3.2 DolphinDB and Tensor Data Type Mapping
DolphinDB Type |
Tensor Type |
---|---|
BOOL [null not included] | torch.bool |
CHAR [null not included] | torch.int8 |
SHORT [null not included] | torch.int16 |
INT [null not included] | torch.int32 |
LONG [null not included] | torch.int64 |
FLOAT | torch.float32 |
DOUBLE | torch.float64 |
CHAR/SHORT/INT/LONG [null included] | torch.float64 |
Note:
- If the result table from the SQL query contains unsupported types, even if the column names are specified in targetCol (which indicates the column names corresponding to y during iteration), those data columns will not appear in the input data or target data.
- The ArrayVector type is supported for the above types. If using ArrayVector columns, you must ensure that all input or target data are of the ArrayVector type.
- torch.bool does not support boolean data with null values. Ensure the BOOL type column contains no nulls before retrieving the data.
3.3 Interfaces
The DDBDataLoader
class is provided to load and access data,
with the interface as follows:
DDBDataLoader(
ddbSession: Session,
sql: str,
targetCol: List[str],
batchSize: int = 1,
shuffle: bool = True,
windowSize: Union[List[int], int, None] = None,
windowStride: Union[List[int], int, None] = None,
*,
inputCol: Optional[List[str]] = None,
excludeCol: Optional[List[str]] = None,
repartitionCol: str = None,
repartitionScheme: List[str] = None,
groupCol: str = None,
groupScheme: List[str] = None,
seed: Optional[int] = None,
dropLast: bool = False,
offset: int = None,
device: str = "cpu",
prefetchBatch: int = 1,
prepartitionNum: int = 2,
groupPoolSize: int = 3,
**kwargs
)
3.3.1 Required Parameters for Basic Information
- ddbSession (dolphindb.Session): The Session connection used to retrieve data, containing the context information required for training.

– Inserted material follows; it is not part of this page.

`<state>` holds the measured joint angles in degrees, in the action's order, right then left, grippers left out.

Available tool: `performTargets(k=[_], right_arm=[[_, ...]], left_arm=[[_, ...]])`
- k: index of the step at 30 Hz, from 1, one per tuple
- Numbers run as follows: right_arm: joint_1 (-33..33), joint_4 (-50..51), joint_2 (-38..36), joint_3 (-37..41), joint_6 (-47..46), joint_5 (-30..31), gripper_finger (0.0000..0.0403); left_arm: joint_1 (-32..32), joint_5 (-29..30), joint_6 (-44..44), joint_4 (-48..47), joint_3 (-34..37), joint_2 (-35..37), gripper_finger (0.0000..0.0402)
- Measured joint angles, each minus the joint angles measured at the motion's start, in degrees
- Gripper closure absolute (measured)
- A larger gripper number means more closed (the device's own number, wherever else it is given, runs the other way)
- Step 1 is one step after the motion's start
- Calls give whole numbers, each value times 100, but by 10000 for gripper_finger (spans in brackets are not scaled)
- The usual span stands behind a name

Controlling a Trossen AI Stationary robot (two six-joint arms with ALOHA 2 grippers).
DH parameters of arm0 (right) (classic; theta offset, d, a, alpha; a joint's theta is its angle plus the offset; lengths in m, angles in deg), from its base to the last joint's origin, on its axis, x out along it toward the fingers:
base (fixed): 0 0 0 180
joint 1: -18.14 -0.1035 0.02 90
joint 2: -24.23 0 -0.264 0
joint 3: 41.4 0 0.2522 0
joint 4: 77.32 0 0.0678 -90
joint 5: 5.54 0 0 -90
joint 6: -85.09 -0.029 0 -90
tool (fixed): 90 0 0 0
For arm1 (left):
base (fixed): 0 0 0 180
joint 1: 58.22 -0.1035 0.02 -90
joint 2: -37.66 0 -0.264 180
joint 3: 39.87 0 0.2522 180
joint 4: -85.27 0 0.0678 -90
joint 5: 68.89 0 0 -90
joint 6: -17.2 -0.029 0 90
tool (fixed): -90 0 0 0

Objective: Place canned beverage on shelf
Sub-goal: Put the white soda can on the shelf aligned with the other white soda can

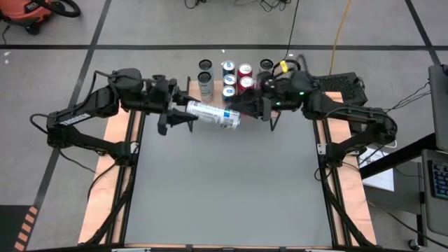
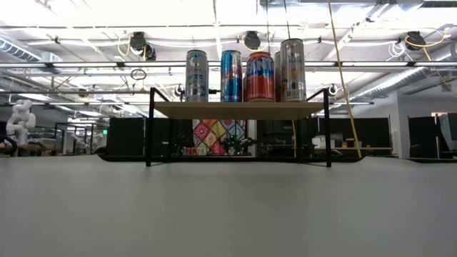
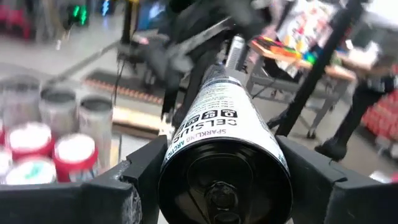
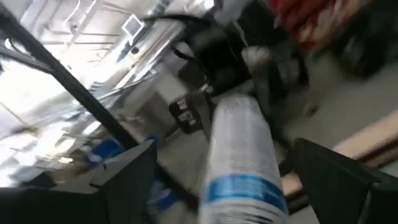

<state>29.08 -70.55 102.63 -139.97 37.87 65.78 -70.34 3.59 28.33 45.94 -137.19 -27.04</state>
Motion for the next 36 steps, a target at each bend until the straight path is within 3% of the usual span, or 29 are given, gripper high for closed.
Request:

- sql (str): The SQL statement used to extract data for training.
Specifically, this statement must be metacode of queries as simple as
possible. Currently,
group by
/context by
clauses are not supported.
3.3.2 Parameters for Iteration Columns
- targetCol (List[str]): Required parameter, a string or list of
strings. Indicates the column names corresponding to y during
iteration.
- If inputCol is specified, the x data corresponds to the column names in inputCol, and the y data corresponds to the column names in targetCol; excludeCol is ignored.
- If inputCol is not specified but excludeCol is specified, the x data includes all columns excluding those specified in excludeCol, and the y data corresponds to the column names in targetCol.
- If neither inputCol nor excludeCol is specified, the x data includes all columns, and the y data corresponds to the column names in targetCol.
- inputCol (Optional[List[str]]): Optional parameter, a string or list of strings. Indicates the column names corresponding to x during iteration. If not specified, all columns are used by default (default is None).
- excludeCol (Optional[List[str]]): Optional parameter, a string or list of strings. Indicates the column names to exclude from x during iteration (default is None).
3.3.3 Optional Parameters for Data Retrieval Rules
- batchSize (int): Batch size, specifying the number of samples per batch. Default value is 1, meaning each batch contains only one sample.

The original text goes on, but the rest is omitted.